The purpose of POCT is for the clinician to make a change in a patient’s treatment in real-time. For example, a patient who is on blood thinners goes to the doctor because they notice increased bruising. In the office, the MA/nurse/doctor can perform a simple point-of-care test to determine the patient’s PT/INR. If these numbers are elevated, the physician will be able to quickly make alterations to the patient’s treatment and lower the dosage of blood thinner the patient is taking.
In fact, it doesn’t even need to be a medical professional that utilizes POCT. Diabetics do this several times a day when they check their blood sugar. If their sugar is too low, they may drink a glass of orange juice, and if it’s too high they know to take an extra insulin shot.
Difference Between Non-waived and Waived Testing
Testing that is performed at the point of care is considered waived testing. This section will explain the difference between waived (POCT) and moderately complex (standard lab) testing.
Waived tests are tests that are considered to be low risk for producing incorrect results and that pose no reasonable harm to the patient if the test is performed incorrectly. These tests are cleared for home use. Tests are considered waived if they meet the requirements under FDA regulation 42 CFR 493.15(c). The most common example of one of these tests is a home glucometer used by a diabetic person. Laboratories that perform this kind of testing do not need to hold a CLIA certificate. These kinds of laboratories are most often seen in urgent care facilities, schools, or any other facility where non-laboratory personnel performing the tests.

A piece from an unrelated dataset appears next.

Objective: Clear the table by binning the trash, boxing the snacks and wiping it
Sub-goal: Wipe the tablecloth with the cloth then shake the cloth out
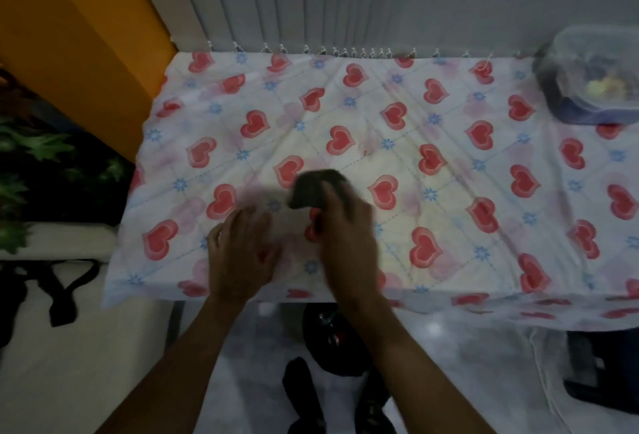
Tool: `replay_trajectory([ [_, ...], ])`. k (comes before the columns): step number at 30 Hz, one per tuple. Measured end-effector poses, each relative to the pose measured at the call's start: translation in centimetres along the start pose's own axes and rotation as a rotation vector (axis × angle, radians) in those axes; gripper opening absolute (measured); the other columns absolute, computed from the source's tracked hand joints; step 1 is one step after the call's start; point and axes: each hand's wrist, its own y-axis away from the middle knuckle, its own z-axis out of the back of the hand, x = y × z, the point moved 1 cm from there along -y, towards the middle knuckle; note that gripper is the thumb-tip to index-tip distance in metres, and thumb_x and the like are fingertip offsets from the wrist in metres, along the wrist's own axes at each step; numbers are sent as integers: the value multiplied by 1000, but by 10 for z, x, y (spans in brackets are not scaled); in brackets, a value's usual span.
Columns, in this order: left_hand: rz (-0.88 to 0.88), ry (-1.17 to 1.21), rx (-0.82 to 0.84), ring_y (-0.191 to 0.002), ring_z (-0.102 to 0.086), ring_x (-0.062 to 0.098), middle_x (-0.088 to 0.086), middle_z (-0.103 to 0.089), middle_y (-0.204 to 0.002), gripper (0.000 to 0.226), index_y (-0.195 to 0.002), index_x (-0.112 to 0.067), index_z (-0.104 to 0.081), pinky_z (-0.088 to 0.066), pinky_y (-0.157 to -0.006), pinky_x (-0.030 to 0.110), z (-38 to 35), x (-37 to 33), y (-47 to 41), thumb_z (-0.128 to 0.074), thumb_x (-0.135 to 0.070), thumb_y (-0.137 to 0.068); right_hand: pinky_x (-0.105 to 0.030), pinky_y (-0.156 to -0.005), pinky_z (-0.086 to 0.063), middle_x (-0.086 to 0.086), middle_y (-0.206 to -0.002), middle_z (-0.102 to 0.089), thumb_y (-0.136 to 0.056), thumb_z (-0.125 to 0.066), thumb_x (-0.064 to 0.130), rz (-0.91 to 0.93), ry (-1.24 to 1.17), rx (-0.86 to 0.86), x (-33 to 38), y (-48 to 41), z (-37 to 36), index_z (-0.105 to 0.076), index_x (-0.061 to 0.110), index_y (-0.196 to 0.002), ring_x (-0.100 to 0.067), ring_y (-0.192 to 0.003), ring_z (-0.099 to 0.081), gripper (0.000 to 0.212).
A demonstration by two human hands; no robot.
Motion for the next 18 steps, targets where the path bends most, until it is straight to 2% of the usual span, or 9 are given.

Non-waived testing refers to moderately or highly complex tests. These types of tests are performed in a standard hospital or reference laboratory. Labs performing these test must hold a CLIA certificate and trained medical laboratory scientists and technicians must perform these tests.
To determine if a test is a non-waived test, the FDA reviews the test’s product insert and rates the test using a criteria scorecard. There are seven (7) sets of criteria that the FDA uses to rate a test: knowledge; training and experience; reagents and materials preparation; characteristics of operational steps; calibration, quality control, and proficiency testing materials; test system troubleshooting and equipment maintenance, and; interpretation and judgement. Each set of criteria is given a rating of 1-3, with 1 being the least complex and 3 being the highest level of complexity. The scores for each of the seven criteria are then added together and, if the score is 12 or less, the test is considered moderately complex. If the score is above 12 then the test is considered highly complex.

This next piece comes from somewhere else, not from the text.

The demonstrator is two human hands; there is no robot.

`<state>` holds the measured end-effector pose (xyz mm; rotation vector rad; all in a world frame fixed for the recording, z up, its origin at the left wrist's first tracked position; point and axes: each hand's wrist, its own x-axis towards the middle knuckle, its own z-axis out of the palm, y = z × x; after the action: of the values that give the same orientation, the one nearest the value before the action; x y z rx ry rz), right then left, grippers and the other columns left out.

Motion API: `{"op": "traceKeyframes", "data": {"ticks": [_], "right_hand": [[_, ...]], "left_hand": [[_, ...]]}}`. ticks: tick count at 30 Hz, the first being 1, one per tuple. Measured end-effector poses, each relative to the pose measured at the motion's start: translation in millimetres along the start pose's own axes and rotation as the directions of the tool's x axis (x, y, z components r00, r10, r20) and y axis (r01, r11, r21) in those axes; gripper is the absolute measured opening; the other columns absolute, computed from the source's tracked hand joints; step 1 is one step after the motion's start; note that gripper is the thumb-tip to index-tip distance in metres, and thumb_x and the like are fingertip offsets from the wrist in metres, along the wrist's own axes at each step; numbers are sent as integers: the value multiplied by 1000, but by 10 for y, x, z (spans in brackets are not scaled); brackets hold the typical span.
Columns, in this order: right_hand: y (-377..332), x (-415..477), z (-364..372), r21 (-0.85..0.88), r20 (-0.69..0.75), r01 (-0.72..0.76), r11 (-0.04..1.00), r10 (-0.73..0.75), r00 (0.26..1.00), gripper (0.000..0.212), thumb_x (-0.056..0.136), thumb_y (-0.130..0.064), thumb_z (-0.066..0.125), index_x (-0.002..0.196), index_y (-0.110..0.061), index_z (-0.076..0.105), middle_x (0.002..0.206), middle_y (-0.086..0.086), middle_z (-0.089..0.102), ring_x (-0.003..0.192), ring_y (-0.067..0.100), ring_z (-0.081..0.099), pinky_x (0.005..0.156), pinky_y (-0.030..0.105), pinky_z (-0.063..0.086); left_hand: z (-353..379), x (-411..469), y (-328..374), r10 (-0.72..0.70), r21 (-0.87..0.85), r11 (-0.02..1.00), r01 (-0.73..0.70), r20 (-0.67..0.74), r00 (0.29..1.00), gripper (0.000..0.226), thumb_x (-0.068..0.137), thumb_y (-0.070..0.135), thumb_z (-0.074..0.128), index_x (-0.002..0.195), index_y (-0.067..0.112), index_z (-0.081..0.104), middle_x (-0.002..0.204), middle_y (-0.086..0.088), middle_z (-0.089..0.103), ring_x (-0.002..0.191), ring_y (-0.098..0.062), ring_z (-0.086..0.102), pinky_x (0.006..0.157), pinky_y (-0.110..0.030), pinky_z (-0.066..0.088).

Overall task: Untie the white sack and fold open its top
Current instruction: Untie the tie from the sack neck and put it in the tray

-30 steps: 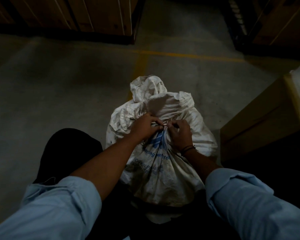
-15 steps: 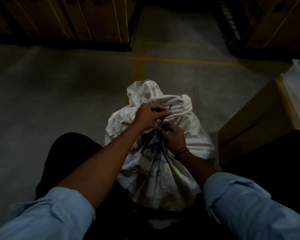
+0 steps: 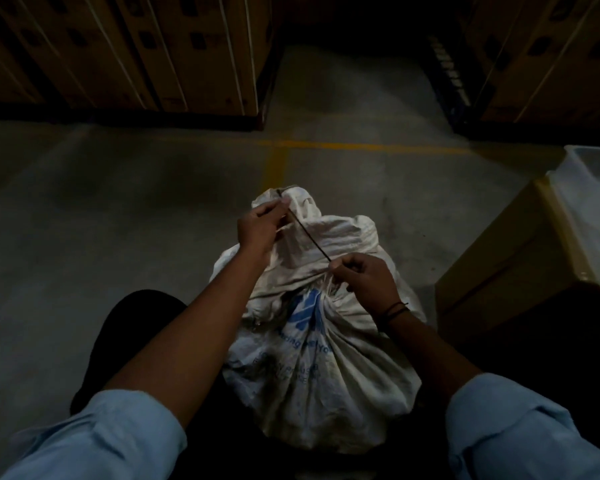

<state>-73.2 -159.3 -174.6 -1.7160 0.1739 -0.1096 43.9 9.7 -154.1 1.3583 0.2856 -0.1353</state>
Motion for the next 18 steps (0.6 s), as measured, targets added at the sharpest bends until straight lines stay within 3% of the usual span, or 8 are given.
{"op": "traceKeyframes", "data": {"ticks": [3,7,10,14,18], "right_hand": [[-165,-5,-203,-100,35,29,995,-26,999,9,83,-4,71,74,1,71,54,-5,66,52,0,61,53,9,44],[-411,25,-523,-304,94,89,948,-63,994,12,81,-18,76,73,-10,75,61,0,72,58,6,66,60,13,47],[-546,51,-792,-490,85,155,858,-130,988,13,81,-22,75,71,-15,75,60,-4,71,58,5,66,61,18,51],[-700,157,-1338,-694,-11,136,707,-200,980,11,82,-24,71,73,-19,76,64,-4,72,62,9,66,66,30,56],[-786,164,-2050,-790,-238,7,613,-317,918,12,85,-24,65,81,-17,74,75,4,73,71,24,67,68,38,56]], "left_hand": [[64,86,87,2,-10,1000,-2,-37,999,12,85,27,78,93,18,74,87,-2,74,81,-13,70,66,-26,53],[393,170,290,30,-7,1000,-30,-27,999,20,84,28,80,97,14,74,86,-3,75,74,-9,70,64,-23,55],[859,171,462,84,51,995,-86,55,995,17,84,27,79,93,14,74,81,-2,74,69,-7,70,59,-22,53],[1590,161,659,161,119,976,-182,165,973,14,83,31,80,84,20,72,79,0,73,68,-7,70,56,-22,51],[2444,151,787,209,180,946,-269,294,933,20,83,36,79,90,19,71,83,3,74,70,-8,69,55,-22,50]]}}
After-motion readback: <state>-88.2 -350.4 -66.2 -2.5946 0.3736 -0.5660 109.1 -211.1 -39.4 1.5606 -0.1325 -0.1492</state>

Educational and Training Requirements
Typically, the most frequent users of POCT are nurses, however, any medical personnel who have been through the proper training can perform waived testing. Training and competency programs are designed by the laboratory Point-of-Care Coordinator (POCC) and approved by the laboratory director. The POCC must be a formally trained MLS/MT. The actual training of the staff using the POCT testing devices is done by nursing education in cooperation with the POCC.
For POC being implemented in a doctor’s office, a laboratory does not need to be involved. The doctor’s office just needs to be CLIA certified. A private practice physician office has to go through all the same validation, training, and competency requirements as a laboratory.
POCT education involves three steps consisting of initial training, certification, and competency.
Initial training: This is the step that introduces the staff to the new POC test/device. This is when the user learns basic steps of operation, troubleshooting techniques, QC, components of the device, how to report results, and what to do if there is a critical value. The nurse educator must demonstrate how to use the device and give the staff hands on experience.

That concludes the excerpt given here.